ST Endüstri Radyo’da Duymayan Kalmasın programının konuğu Empire Enerji Danışmanlık Firmasında Enerji Danışmanı, Yönetici Ortağı ve Enerji Tüketicileri Derneği YKÜ Abdullah Koç oldu. Aline Şanlı'nın sorularını yanıtlayan Koç, enerji danışmanlığı üzerine bilgiler verdi. 

“DANIŞMANLIK FAALİYETLERİ TÜKETİCİNİN YANINDA OLAN Bİ SİSTEM”

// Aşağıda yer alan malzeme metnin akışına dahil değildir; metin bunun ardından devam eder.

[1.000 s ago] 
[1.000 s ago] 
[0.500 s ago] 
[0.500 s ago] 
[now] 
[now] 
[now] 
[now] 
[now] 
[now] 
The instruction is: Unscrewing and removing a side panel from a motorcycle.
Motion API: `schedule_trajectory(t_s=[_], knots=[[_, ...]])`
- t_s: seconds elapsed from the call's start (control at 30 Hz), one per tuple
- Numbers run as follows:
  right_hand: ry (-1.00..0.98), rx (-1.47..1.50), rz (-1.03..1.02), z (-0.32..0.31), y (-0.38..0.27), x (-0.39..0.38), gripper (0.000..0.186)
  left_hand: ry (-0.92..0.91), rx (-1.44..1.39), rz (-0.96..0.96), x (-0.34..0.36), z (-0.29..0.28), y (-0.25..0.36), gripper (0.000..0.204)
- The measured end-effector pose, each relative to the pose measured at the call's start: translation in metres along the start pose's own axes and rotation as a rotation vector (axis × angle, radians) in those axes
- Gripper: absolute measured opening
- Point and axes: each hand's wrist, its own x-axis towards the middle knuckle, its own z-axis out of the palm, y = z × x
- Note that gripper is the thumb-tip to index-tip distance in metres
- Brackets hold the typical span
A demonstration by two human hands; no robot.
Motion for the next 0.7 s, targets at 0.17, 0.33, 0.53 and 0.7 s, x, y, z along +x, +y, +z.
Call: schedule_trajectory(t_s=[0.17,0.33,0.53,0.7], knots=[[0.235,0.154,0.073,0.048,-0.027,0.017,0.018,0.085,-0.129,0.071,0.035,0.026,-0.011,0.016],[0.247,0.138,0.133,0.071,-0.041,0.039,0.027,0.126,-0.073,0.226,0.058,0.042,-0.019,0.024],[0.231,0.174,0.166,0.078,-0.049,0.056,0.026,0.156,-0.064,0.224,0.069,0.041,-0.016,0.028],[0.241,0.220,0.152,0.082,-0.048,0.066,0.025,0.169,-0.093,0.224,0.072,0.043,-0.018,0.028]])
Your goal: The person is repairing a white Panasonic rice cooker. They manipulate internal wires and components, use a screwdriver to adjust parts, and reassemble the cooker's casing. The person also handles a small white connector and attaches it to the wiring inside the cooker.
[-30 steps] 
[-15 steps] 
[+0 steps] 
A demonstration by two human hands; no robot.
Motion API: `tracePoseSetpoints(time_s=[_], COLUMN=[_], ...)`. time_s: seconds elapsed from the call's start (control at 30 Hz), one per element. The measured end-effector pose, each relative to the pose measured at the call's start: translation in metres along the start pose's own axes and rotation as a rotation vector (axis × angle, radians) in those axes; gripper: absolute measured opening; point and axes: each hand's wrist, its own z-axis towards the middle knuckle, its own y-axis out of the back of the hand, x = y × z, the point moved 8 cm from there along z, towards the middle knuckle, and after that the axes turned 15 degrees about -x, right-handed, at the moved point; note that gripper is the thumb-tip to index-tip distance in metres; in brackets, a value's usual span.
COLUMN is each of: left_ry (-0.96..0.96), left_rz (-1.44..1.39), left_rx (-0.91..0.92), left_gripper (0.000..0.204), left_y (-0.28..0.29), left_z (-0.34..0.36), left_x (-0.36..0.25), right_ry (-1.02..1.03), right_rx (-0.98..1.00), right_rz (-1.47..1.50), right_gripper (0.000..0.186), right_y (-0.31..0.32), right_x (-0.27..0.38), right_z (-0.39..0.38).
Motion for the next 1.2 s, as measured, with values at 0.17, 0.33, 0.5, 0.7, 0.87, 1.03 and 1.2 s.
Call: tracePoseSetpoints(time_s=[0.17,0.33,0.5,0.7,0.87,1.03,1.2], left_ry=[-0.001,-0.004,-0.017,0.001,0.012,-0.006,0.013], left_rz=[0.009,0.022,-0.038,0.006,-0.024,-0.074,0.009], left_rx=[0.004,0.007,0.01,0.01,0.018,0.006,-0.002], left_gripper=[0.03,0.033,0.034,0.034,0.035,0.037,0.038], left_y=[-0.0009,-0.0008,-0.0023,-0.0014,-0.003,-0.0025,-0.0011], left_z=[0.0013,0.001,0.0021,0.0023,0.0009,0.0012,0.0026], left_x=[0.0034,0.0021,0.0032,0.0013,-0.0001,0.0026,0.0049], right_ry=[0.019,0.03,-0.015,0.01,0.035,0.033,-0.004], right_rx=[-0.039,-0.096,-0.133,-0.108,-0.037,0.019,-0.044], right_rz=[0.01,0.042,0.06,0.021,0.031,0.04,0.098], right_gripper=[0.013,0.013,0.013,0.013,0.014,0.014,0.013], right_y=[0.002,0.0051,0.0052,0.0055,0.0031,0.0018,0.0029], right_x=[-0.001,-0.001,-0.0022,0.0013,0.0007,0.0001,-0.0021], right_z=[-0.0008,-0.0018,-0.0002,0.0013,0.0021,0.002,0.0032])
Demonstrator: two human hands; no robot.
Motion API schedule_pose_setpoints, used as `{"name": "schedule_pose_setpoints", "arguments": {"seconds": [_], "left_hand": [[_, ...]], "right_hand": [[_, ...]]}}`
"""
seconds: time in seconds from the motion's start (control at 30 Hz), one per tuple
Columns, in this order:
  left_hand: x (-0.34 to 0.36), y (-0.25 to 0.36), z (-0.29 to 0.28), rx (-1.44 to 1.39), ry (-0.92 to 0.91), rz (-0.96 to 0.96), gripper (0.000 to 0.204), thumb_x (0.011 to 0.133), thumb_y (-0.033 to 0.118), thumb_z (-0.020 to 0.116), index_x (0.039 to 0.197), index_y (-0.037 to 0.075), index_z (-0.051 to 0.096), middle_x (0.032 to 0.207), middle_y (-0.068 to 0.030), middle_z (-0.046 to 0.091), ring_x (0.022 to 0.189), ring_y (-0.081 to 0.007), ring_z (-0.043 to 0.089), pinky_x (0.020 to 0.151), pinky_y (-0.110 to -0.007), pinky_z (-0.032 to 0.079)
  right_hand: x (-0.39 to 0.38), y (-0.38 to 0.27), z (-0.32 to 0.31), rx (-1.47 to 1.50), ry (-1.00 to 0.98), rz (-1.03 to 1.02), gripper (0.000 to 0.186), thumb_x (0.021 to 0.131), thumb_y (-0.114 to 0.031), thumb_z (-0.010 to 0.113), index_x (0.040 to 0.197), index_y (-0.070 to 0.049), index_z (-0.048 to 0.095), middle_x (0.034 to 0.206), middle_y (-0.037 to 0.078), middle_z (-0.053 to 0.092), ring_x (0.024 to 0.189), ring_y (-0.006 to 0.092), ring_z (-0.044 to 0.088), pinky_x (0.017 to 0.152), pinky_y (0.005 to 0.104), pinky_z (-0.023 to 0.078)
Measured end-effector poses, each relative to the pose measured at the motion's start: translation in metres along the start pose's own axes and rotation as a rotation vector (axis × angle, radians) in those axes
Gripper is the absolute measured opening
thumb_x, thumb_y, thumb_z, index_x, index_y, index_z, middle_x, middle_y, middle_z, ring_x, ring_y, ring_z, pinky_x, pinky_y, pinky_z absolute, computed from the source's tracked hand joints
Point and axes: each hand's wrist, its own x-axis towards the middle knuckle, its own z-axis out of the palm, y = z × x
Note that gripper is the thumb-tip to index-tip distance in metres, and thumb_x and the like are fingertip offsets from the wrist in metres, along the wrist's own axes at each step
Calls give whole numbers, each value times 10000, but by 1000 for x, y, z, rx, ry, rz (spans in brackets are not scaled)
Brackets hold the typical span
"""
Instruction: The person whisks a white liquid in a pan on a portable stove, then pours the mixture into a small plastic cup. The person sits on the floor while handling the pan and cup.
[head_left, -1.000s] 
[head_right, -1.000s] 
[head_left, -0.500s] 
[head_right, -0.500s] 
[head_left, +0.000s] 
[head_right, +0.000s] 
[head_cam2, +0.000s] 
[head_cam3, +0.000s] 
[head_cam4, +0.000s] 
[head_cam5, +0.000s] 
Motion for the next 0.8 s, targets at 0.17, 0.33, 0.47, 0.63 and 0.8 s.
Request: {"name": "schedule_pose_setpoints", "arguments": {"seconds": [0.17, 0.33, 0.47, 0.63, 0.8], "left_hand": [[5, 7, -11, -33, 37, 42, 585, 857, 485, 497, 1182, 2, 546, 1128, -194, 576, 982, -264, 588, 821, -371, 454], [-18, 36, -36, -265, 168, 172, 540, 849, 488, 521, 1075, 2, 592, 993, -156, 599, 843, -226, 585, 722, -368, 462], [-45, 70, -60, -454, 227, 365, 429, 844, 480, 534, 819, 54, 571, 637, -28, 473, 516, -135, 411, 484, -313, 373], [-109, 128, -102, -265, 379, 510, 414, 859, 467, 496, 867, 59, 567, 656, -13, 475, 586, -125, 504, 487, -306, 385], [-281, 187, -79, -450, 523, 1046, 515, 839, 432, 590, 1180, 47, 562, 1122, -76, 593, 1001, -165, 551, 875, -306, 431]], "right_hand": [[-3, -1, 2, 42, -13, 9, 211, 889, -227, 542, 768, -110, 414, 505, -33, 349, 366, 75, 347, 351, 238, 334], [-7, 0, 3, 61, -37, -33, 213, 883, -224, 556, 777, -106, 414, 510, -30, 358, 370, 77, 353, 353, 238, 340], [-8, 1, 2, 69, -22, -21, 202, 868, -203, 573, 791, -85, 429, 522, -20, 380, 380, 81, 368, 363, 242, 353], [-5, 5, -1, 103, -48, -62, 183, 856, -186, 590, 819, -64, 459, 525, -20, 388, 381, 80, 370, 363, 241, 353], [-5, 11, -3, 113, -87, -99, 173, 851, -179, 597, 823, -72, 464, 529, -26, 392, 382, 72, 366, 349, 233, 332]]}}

Elektrik enerji danışmanlığı yakın dönemde bir zaruretten ortaya çıkmış bir durum. Eskiden elektrik dağıtım şirketleri TEDAŞ’lar vardı, devlet kontrolünde kamu yararı gözeten Ankara merkezli dikey tümleşik bir yapıda iken 2010 yılından sonra özelleştirme süreci yaşandı. Bu dikey tümleşik yapı bir müddet sonra tamamen rekabetçi ve ticari bir yapıya dönüştü. Peki bu ne demek;  daha önce abone olarak anılan tüketiciler bir anda müşteri sınıfına geçti. Bu şirketler ile tüketici arasında tüketici lehine, tüketicinin hak ve hukukuna savunacak bir danışmanlık mekanizması organik biçimde oluşmaya başladı. Biz de bu bağlamda tam özelleştirmeler bittikten sonra enerji hukukuna hakim arkadaşlar ve saha tecrübesi yüksek olan teknik kadromuz ile 21 dağıtım bölgesinde neredeyse elektriğin satın alındığı bağlantı noktasından fatura tahakkukuna kadar olan sürecin tamamını tüketici lehine üretmek üzere danışmanlık faaliyetleri yürütmekteyiz.

“MÜHENDİSLER VE HUKUKÇULAR BİRLİKTE ÇALIŞIYOR”

Aslında enerji danışmanlığında saha tecrübesi olan yani mühendislik bilgisi olan kişilerin olması gerekiyor. Aynı zamanda elektrik enerjisi yönetmeliğine, enerji hukukuna hakim danışmanlarımızın olması gerekiyor. Yani ikisini bir arada yönetmeniz gerekiyor ki bu işletmelerde doğru hizmeti verebilirsiniz.  İşletme sahipleri kendi işlerini yürütürken bu durumu takip etmeleri mümkün görünmüyor çünkü birçok işletme sahibi aslında tamamen faturanın doğru çıkmış olması ile alakalı olduğunu zannederken durumu oysa birçok birçok kazanımı, riski de beraberinde taşıyor. İşte burada enerji danışmanlığı devreye giriyor. 

“PANDEMİ SÜRECİNDE ELEKTRİK TÜKETİMİ AZALDI”

Pandemi süreciyle ilgili ortaya atılan komplo teorilerini dikkate almak gerekiyor. Nitekim bu bir algı yönetimi, dünyanın her ülkesi kendi kamuoyunu bu şekilde yürütüyor. Tabii ki bu pandemi sürecinde alışkanlıklarımız çok fazla değişti. Herkes evlerine kapandı, işyerleri kapandı. Enerji ve Tabii Kaynaklar Bakanlığının verilerini incelediğimizde Mart ayında elektrik tüketimi geçen yılın aynı ayına göre %0.23 azalırken, elektrik üretimi de yüzde 0.74 azaldı. İnsanların evde kalmalarından dolayı tüketimin artmış olması beklenirken özellikle sanayi ve ticaret hanedeki tüketimi düşmesi de azımsanmayacak derecede bir etken oldu.

“İKLİM DEĞİŞİKLİĞİ MÜCADELESİNDE BİZ DE VARIZ”

Hepimizin bildiği gibi bütün dünyanın sorunu olan bir durum var; küresel ısınma. İnsanlık tarihi boyunca eşi benzeri görülmemiş bir sosyal kültürel, ekonomik ve teknolojik dönüşüm gereklidir. Bu dönüşümün nasıl sağlanacağı üstüne çözümü olmasa da bazı alternatifleri beraberinde getirdiğini bilmemiz gerekiyor. İklim değişikliği ile mücadele ulusal düzeydeki politikalarla değil belediyeler, kamu ve hatta topyekün tüm dünya halkının katılımı ile mümkün olacaktır. Çevre ve Şehircilik Bakanlığı tarafından 23 Ocak 2019'da yayınlanan bir genelge ile iklim değişikliği ile yerelde mücadele bildirisi tam da bu amaca ait bir çalışma oldu. Bizde bu süreçte çalışmalarımızı yürütüyoruz.